Whether it turns out to be nuclear poker with Washington or just word scrabble may depend on US victory in an expected war on Iraq, South Korea’s desire to negotiate a compromise and how much hunger its own starving people can endure.

The latest confrontation is with the International Atomic Energy Agency, which said on Monday that North Korea had one more chance to cooperate with its inspectors. It did not specify the consequences of non-compliance.

Pyongyang may be calculating that no one, not the IAEA and certainly not the United States, will have the will to take it on while Iraq holds the diplomatic limelight and an incoming South Korean president is eager for reconciliation. But it risks overplaying its hand.

“In some ways Pyongyang has played this very badly by being so obvious in their defiance of the IAEA,” said North Korean expert Marcus Noland at the Institute of International Economics in Washington.

TRUMP CARD: Fellow neighbour and major aid donor China, one of Pyongyang’s few remaining friends, has been playing its cards close to its chest, but Beijing too is loath to see a nuclear Korean peninsula and may exert pressure.

South Korea is trying to be conciliatory. National Security Adviser Yim Jung-soon, sent to Washington on Tuesday, is expected to suggest that the United States give North Korea security assurances and promises and to resume energy supplies in return for the North abandoning its nuclear programme.

Washington may be less than keen on the basis Pyongyang has already broken many promises and so can’t be trusted again.

For the Americans “they must show sincerity by deeds”, said James Cotton of the Australian National Defence Academy.

“It’s just possible that South Korea may broker some kind of new formula, perhaps involving other parties — the Japanese, the Chinese, the Russians... We may see some proposal.”

Such a proposal gives Washington time to focus on the pressing Iraq crisis.

“The Bush administration is quite content to allow the IAEA to get involved in this to temporise and eventually bring this to the (United Nations) Security Council,” said Noland.

US President George W. Bush has said he is ready for dialogue and has no intention of invading North Korea.

If North Korea’s game is scrabble, then its rhetoric on Tuesday reached hyperbole, describing sanctions as war.

Washington and its allies, South Korea and Japan, halted fuel aid after Pyongyang’s stunning October admission it was enriching uranium for nuclear weapons. Food aid, too, has been diminishing. Without those items — particularly fuel — Pyongyang has scant means to feed its 26 million people. It has faced famine before, particularly in 1996 when the reduction of Chinese fuel and food aid followed by disastrous floods spread starvation.

But times change. North Korean fledgling economic reforms last year mean its people can no longer count on government handouts but must go to the market. And the markets are empty, said Cotton, a frequent North Korean visitor.

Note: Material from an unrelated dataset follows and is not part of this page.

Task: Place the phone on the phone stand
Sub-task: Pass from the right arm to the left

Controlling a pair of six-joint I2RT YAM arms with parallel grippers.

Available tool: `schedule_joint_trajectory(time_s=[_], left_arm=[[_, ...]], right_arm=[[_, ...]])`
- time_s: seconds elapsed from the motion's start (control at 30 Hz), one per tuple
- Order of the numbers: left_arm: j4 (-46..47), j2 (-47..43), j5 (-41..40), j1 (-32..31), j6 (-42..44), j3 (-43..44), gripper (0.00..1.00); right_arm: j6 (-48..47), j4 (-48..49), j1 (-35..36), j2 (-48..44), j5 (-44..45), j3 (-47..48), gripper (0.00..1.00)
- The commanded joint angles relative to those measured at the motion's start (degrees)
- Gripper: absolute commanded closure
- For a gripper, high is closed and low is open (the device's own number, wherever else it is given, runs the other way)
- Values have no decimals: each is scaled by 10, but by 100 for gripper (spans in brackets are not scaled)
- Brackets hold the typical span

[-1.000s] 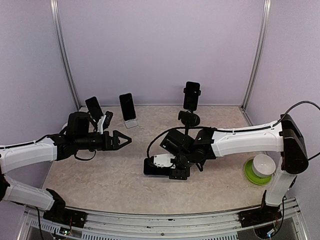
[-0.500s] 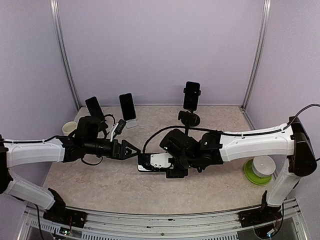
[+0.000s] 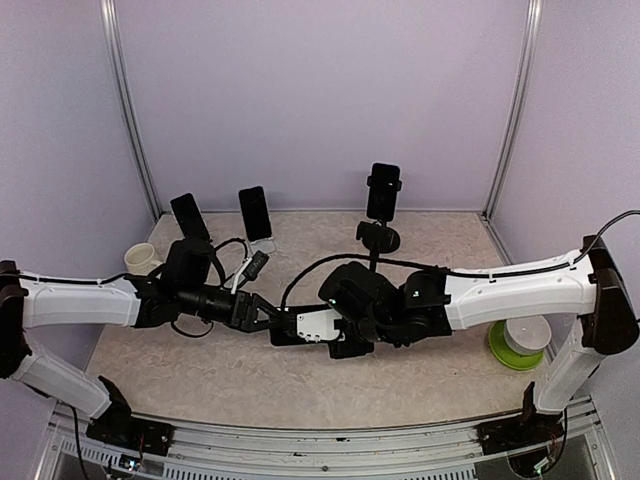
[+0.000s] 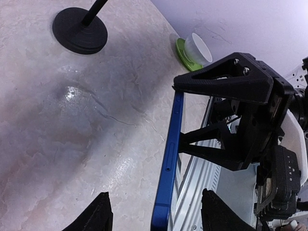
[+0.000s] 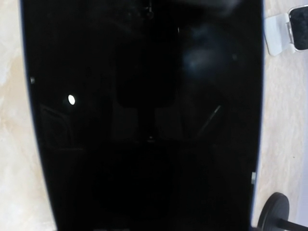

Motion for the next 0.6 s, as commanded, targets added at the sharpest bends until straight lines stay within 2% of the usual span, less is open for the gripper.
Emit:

“How much more can you sustain? ... There must come a breaking point.”

IRAQ: Iraq could prove that breaking point. Much indeed depends on the outcome of any conflict with Iraq.

“The Americans want to get Iraq out of the way first,” Cotton said. “If the Americans hand out punishment in Iraq, then North Korea may be chastened, but if they don’t this may be an accomplishment for North Korea.”

It is a view echoed by other analysts of North Korea’s game.

“North Korea clearly has watched the US fascination with Iraq and has calculated that a crisis now could extract for it maximum advantage from Washington,” wrote George Friedman for Stratfor, a think tank founded by former US intelligence analysts, earlier this month.

“Pyongyang has gone out of its way to cause Washington to perceive a nuclear threat, with the perception quite possibly greater than the reality,” he wrote, adding that Pyongyang calculated that Washington could not afford war on two fronts.

“They expect Washington to make political and economic concessions, calculating that it cannot engage in confrontation. Pyongyang’s calculation is proving correct,” he wrote.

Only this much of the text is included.